• Task directions: In the lines below, look for "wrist". Copy each line where it appears.

• Dataset content:
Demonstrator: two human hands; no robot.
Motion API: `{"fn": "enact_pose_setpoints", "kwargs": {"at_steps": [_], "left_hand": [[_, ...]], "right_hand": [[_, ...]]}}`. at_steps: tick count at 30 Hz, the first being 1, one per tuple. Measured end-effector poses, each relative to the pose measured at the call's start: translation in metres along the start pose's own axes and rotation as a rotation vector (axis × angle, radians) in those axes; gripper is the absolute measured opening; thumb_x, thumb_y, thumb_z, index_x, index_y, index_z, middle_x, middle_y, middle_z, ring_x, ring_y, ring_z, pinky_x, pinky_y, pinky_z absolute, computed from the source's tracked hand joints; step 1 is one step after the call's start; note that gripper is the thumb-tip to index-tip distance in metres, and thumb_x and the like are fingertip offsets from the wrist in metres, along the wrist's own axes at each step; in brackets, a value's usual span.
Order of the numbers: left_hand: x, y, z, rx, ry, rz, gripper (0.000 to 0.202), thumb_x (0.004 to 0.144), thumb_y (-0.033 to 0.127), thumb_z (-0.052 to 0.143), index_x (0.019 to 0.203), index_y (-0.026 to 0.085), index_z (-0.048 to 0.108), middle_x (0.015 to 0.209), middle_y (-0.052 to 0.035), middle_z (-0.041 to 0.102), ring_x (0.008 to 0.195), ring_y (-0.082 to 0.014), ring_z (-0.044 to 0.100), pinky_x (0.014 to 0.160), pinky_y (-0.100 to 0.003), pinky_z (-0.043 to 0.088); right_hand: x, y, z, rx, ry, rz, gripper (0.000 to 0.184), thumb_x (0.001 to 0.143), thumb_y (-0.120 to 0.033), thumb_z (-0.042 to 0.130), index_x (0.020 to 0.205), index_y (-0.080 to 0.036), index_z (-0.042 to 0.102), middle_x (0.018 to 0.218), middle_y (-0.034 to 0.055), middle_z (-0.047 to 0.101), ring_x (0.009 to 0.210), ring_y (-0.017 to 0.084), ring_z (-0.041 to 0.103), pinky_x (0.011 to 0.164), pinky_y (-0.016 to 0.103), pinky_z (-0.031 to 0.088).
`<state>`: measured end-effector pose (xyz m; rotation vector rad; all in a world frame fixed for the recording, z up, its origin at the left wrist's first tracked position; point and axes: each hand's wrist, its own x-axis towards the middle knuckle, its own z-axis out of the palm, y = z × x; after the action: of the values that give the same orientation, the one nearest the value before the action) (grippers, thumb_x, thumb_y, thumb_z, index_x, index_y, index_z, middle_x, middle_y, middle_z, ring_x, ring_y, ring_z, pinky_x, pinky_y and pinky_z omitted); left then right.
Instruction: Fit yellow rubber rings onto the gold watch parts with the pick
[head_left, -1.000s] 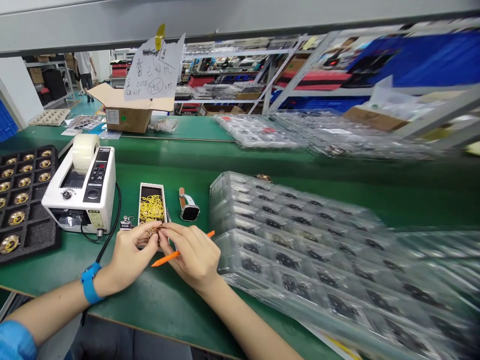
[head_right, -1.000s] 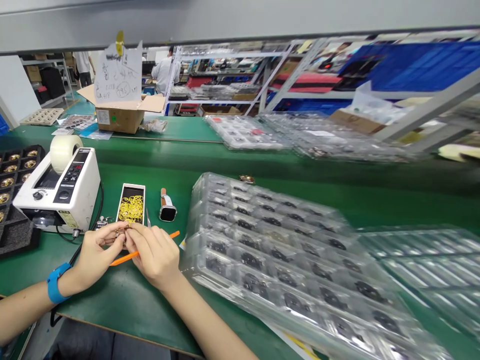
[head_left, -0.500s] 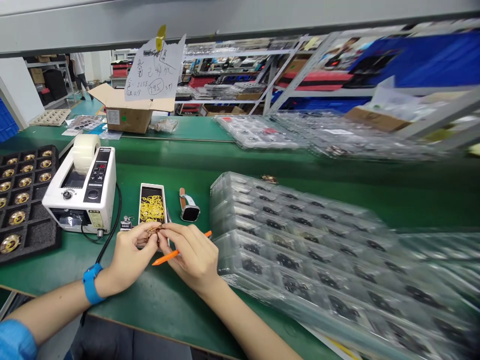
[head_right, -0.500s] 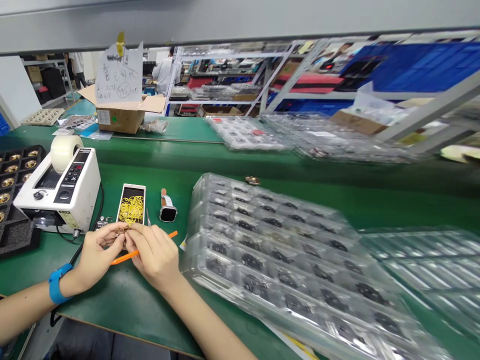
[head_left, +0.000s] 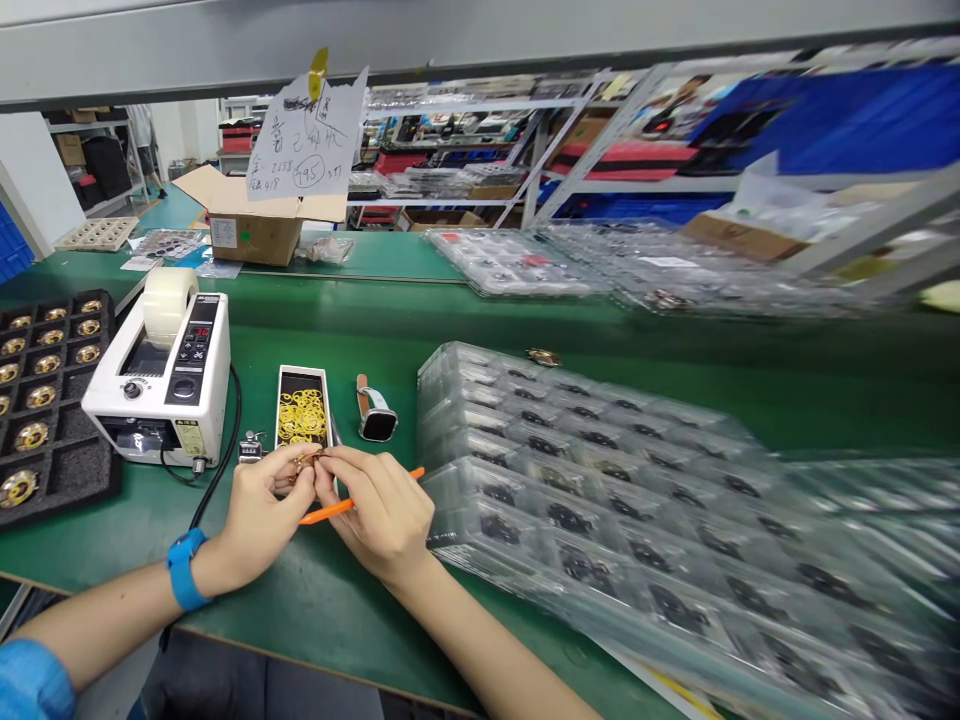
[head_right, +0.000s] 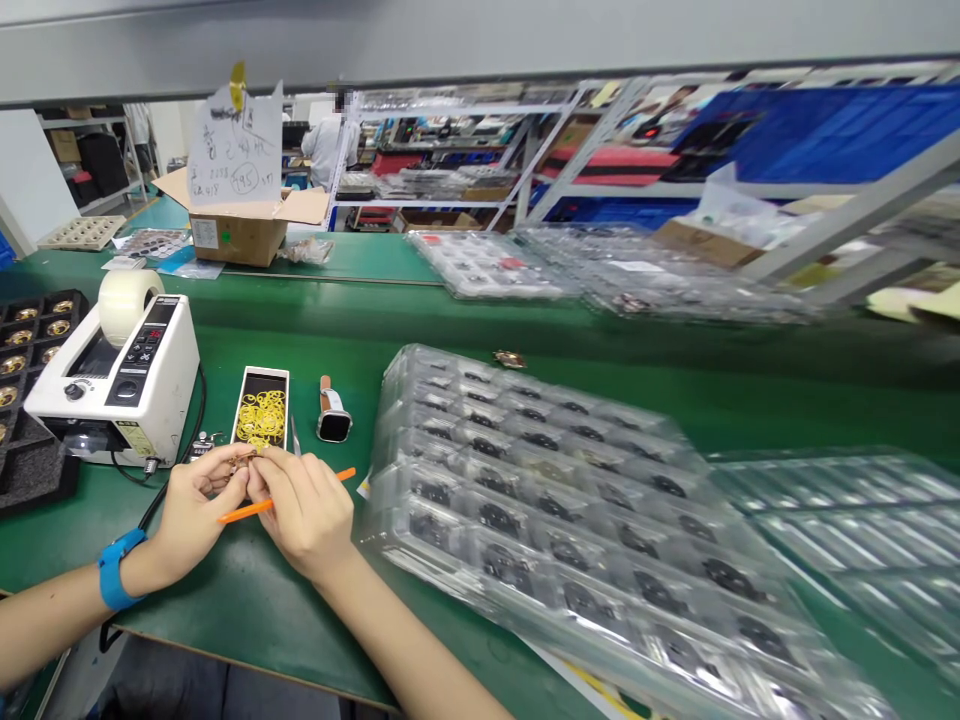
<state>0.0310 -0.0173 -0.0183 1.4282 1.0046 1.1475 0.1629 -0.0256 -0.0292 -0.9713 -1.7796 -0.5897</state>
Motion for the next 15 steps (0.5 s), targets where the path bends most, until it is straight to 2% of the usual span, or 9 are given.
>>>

• Written reply:
Motion API: `{"fn": "enact_pose_setpoints", "kwargs": {"at_steps": [_], "left_hand": [[_, ...]], "right_hand": [[_, ...]]}}`. at_steps: tick count at 30 Hz, the first being 1, one per tuple. Measured end-effector poses, each relative to the pose measured at the call's start: translation in metres along the start pose's own axes and rotation as a rotation vector (axis × angle, radians) in those axes; gripper is the absolute measured opening; thumb_x, thumb_y, thumb_z, index_x, index_y, index_z, middle_x, middle_y, middle_z, ring_x, ring_y, ring_z, pinky_x, pinky_y, pinky_z absolute, computed from the source's tracked hand joints; step 1 is one step after the call's start; note that gripper is the thumb-tip to index-tip distance in metres, and thumb_x and the like are fingertip offsets from the wrist in metres, along the wrist's own axes at each step; in brackets, a value's usual span.
`<state>`: measured end-effector pose (xyz m; rotation vector rad; all in a world frame fixed for the recording, z up, its origin at the left wrist's first tracked position; point and axes: each hand's wrist, its own x-axis towards the middle knuckle, its own z-axis out of the palm, y = z × x; after the action: of the values that give the same orientation, the one nearest the value before the action) (grippers, thumb_x, thumb_y, thumb_z, index_x, index_y, index_z, middle_x, middle_y, middle_z, ring_x, ring_y, ring_z, pinky_x, pinky_y and pinky_z omitted); left then right.

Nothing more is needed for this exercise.